Understanding the neural mechanisms underlying brain dysfunction induced by amyloid beta-protein (Aβ) represents one of the major challenges for Alzheimer’s disease (AD) research. The most evident symptom of AD is a severe decline in cognition. Cognitive processes, as any other brain function, arise from the activity of specific cell assemblies of interconnected neurons that generate neural network dynamics based on their intrinsic and synaptic properties. Thus, the origin of Aβ-induced cognitive dysfunction, and possibly AD-related cognitive decline, must be found in specific alterations in properties of these cells and their consequences in neural network dynamics. The well-known relationship between AD and alterations in the activity of several neural networks is reflected in the slowing of the electroencephalographic (EEG) activity. Some features of the EEG slowing observed in AD, such as the diminished generation of different network oscillations, can be induced in vivo and in vitro upon Aβ application or by Aβ overproduction in transgenic models. This experimental approach offers the possibility to study the mechanisms involved in cognitive dysfunction produced by Aβ. This type of research may yield not only basic knowledge of neural network dysfunction associated with AD, but also novel options to treat this modern epidemic.

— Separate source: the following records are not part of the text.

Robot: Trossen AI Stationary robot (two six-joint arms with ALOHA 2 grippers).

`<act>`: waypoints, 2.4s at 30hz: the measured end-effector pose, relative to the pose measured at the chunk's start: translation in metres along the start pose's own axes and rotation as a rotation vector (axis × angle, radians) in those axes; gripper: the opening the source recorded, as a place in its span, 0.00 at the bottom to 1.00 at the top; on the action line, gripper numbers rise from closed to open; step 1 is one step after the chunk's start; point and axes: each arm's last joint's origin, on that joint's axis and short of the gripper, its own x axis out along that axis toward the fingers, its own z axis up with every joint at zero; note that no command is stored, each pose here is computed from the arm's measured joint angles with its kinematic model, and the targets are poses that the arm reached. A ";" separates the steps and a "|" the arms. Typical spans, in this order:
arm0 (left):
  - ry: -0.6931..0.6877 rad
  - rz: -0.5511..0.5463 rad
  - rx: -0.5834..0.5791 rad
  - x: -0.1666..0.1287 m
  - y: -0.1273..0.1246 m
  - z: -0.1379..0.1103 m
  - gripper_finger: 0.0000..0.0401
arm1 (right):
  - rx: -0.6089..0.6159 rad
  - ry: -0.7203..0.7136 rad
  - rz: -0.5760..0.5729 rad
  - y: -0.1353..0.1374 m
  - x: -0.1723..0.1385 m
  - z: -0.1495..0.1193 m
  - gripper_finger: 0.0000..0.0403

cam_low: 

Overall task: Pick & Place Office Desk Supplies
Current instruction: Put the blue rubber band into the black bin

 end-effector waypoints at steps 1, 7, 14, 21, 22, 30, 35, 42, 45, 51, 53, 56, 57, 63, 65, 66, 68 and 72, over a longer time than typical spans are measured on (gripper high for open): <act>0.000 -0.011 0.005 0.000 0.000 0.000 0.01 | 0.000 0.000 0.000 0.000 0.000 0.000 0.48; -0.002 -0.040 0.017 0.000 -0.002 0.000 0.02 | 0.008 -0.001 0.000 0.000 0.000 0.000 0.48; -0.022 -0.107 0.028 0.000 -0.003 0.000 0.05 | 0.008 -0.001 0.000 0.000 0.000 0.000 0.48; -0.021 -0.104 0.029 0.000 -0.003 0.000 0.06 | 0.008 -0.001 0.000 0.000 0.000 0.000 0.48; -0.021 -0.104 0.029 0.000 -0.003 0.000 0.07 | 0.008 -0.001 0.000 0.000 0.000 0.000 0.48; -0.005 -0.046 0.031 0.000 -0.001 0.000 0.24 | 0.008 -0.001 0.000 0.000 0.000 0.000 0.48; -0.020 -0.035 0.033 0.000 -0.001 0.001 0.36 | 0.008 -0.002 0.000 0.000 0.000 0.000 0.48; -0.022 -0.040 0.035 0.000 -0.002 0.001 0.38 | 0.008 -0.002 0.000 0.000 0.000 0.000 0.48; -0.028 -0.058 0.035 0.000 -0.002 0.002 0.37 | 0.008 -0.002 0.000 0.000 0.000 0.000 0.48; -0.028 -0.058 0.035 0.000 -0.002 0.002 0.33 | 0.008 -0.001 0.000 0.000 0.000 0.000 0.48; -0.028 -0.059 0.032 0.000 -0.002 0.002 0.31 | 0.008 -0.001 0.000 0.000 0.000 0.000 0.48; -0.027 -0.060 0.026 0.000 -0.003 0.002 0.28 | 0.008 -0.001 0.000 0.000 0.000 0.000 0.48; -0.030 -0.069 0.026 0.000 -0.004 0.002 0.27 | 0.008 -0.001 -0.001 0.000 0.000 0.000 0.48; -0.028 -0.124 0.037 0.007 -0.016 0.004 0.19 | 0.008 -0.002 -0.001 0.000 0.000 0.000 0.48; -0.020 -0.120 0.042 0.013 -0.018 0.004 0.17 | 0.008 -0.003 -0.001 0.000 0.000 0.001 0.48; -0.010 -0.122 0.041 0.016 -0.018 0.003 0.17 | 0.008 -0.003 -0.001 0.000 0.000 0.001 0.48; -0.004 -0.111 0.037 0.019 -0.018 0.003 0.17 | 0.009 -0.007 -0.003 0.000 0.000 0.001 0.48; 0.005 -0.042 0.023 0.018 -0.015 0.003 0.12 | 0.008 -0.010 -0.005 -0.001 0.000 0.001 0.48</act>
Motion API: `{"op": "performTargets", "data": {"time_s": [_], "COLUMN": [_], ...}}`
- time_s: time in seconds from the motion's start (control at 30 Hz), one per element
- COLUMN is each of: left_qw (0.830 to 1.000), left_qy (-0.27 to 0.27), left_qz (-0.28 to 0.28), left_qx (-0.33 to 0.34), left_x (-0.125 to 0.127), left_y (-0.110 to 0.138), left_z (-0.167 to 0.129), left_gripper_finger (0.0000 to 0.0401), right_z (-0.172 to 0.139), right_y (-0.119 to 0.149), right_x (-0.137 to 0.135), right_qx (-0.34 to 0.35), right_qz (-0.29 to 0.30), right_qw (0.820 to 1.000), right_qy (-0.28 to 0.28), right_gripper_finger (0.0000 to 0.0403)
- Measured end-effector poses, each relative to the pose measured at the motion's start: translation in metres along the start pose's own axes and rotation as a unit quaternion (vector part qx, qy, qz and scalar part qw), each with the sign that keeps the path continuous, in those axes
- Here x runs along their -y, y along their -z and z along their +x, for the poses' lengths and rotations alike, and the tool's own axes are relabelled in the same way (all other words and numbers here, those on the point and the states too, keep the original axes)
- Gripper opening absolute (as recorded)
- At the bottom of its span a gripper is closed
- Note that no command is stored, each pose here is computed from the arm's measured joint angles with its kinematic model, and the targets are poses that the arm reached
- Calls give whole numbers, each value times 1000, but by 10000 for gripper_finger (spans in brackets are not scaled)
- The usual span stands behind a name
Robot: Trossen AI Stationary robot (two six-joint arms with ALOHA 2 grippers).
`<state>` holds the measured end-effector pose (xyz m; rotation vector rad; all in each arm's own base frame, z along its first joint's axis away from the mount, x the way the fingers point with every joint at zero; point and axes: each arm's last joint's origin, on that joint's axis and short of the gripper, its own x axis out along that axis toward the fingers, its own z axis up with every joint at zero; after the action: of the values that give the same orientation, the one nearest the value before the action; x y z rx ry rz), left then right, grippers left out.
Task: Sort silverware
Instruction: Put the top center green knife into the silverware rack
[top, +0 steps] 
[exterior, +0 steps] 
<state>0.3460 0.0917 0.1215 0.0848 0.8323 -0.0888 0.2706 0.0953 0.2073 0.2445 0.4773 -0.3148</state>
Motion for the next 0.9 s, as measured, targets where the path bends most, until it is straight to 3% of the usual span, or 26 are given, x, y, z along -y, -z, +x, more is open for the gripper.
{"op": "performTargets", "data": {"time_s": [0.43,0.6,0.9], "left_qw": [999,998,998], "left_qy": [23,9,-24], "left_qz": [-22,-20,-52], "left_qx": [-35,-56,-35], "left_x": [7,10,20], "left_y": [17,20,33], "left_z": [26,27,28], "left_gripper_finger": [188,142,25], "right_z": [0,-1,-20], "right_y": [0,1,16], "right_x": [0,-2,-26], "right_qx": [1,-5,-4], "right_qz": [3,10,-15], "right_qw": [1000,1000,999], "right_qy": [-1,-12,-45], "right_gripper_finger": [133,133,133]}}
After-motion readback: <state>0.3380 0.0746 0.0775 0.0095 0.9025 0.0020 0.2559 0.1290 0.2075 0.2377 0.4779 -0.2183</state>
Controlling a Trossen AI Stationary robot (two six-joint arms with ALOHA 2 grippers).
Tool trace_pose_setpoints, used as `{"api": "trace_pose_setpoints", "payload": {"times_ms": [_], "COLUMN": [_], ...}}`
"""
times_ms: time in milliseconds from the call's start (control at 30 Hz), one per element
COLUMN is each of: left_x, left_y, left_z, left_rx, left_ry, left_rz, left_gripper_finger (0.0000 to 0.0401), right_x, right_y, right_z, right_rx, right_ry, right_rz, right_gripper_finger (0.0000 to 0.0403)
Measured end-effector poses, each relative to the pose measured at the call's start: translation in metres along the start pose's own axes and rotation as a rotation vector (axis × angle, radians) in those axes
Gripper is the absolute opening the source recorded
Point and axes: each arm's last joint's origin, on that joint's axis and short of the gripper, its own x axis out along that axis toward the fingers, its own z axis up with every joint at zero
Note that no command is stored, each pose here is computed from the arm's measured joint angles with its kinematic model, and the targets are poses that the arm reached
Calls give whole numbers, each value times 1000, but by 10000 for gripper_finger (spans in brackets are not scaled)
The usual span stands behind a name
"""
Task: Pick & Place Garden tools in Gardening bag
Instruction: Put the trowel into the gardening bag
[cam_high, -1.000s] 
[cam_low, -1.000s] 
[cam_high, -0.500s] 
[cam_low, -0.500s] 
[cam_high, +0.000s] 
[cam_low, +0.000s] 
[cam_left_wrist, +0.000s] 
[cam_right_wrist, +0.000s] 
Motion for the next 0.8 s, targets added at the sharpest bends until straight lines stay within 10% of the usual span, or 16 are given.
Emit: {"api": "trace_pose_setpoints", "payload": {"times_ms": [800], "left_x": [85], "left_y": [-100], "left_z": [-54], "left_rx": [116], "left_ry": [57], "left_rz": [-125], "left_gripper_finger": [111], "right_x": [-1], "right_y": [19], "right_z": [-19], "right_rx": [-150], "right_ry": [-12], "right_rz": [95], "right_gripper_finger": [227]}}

Alzheimer’s disease (AD) is a progressive neurodegenerative disorder characterized by severe cognitive impairments [1, 2]. Postmortem studies of brains from long-term AD patients have revealed the presence of senile plaques that contain the amyloid beta-peptide (Aβ) [3, 4]. Most studies of AD have focused on the biochemical mechanisms involved in the neurodegenerative processes triggered by the Aβ aggregates (for recent reviews, see [5, 6]). Such efforts have provided noteworthy evidence that has explained some aspects of the disease, mainly in its terminal stages; however, it has been difficult to link these findings to the known cognitive and behavioral symptoms that characterize the early stages of the disease. Moreover, new therapeutic approaches to treat AD based on this research have shown little or no benefit (for a recent review, see ). By looking at the cellular mechanisms involved in AD physiopathology from another perspective, it is becoming clear that cognitive decline associated with AD, or with any other neurological disease, should be examined in the context of the related neural network dysfunctions [1, 2, 8–10]. This approach, which might look novel for AD, has had proven success for the understanding of other neurological diseases (e.g., epilepsy; for a recent review, see ). One of the main findings supporting this approach in AD is the observation that long before massive neural loss is observed in these patients, there is a significant, early decrease in neuronal activity in various circuits throughout the brain [12, 13], which has also been observed recently in a transgenic mouse model that develops an AD-like pathology . Thus, leaving neurodegeneration aside, we must consider that cognition requires the activity of neural networks (Figure 1) and that knowing how neural network activity is altered in AD will provide a basis to understand the cellular mechanisms of this disease and will allow us to explore new therapeutic avenues against this disease [8–10, 15] (Figure 1).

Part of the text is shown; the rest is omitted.